Jean Baudrillard
One of the greatest thinkers of our time, Jean Baudrillard, has passed away in his home in Paris after a long illness. Baudrillard was a sociologist, philsopher and cultural critic. But more than that, he was a talented wordsmith who mapped the world of ideas with creative and probing phrases and expressions. He understood and […]
One of the greatest thinkers of our time, Jean Baudrillard, has passed away in his home in Paris after a long illness. Baudrillard was a sociologist, philsopher and cultural critic. But more than that, he was a talented wordsmith who mapped the world of ideas with creative and probing phrases and expressions. He understood and made clear that both the author and the philosopher’s shared calling was and has always been, the art of intellectual seduction.

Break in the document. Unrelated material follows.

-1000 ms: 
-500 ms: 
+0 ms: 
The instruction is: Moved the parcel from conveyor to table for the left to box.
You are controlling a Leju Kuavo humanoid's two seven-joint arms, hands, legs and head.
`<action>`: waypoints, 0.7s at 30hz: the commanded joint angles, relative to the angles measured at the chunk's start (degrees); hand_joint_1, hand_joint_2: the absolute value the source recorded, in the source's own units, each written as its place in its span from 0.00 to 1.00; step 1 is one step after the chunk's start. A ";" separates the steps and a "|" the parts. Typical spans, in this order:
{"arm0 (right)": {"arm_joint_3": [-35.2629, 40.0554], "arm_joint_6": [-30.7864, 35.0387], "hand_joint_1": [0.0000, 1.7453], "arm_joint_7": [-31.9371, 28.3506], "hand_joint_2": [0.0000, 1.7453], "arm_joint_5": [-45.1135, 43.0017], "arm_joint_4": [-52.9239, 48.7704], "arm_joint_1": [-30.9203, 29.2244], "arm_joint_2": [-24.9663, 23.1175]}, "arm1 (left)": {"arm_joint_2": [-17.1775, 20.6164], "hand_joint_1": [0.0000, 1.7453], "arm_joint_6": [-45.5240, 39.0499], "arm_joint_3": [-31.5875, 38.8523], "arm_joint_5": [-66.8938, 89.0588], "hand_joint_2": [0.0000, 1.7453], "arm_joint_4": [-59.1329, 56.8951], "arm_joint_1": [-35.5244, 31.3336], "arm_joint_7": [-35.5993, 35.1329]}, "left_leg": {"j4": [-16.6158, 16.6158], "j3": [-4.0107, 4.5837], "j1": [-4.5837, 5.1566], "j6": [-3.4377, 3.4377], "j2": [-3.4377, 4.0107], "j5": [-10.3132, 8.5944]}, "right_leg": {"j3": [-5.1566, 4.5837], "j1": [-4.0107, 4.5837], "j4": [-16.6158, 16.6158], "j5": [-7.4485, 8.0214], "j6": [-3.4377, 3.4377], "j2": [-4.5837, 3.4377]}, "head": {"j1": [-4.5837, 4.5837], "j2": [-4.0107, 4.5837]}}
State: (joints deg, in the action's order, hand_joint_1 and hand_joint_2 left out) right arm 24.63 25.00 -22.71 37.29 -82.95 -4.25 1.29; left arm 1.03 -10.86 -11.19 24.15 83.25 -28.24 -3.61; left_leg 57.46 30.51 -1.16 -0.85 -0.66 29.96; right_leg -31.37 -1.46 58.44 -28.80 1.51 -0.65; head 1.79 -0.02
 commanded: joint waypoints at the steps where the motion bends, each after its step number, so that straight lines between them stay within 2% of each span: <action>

I first encountered his books in the early 90s, and they helped me struggle past the simplistic representations of postmodernity that were being passed on at theological college. I found his books to be readable, reasoned and revealing. Over the time the congruencies between his concepts and my insights became clearer and clearer.
Whilst his most commonly quoted work is probably either Simulacra and Simulation or The Gulf War Did Not Take Place, for me the most frutiful read was and continues to be The Consumer Society. Whilst I am not as big a fan of that book as I once was, it still remains a powerful and telling account of the social forces at work in late captialism and globalisation.
I’ve already commented on Baudrillard’s work here on this blog (Baudrillard Was Right, Christian Syncretism and 9/11 And The So-Called Death Of Postmodernity). But, really that is a poor return on the debt I owe. So, over the next few weeks, I plan to blog through each chapter of the book Passwords, which was Baudrillard’s own attempt at unravelling the key themes in his writing.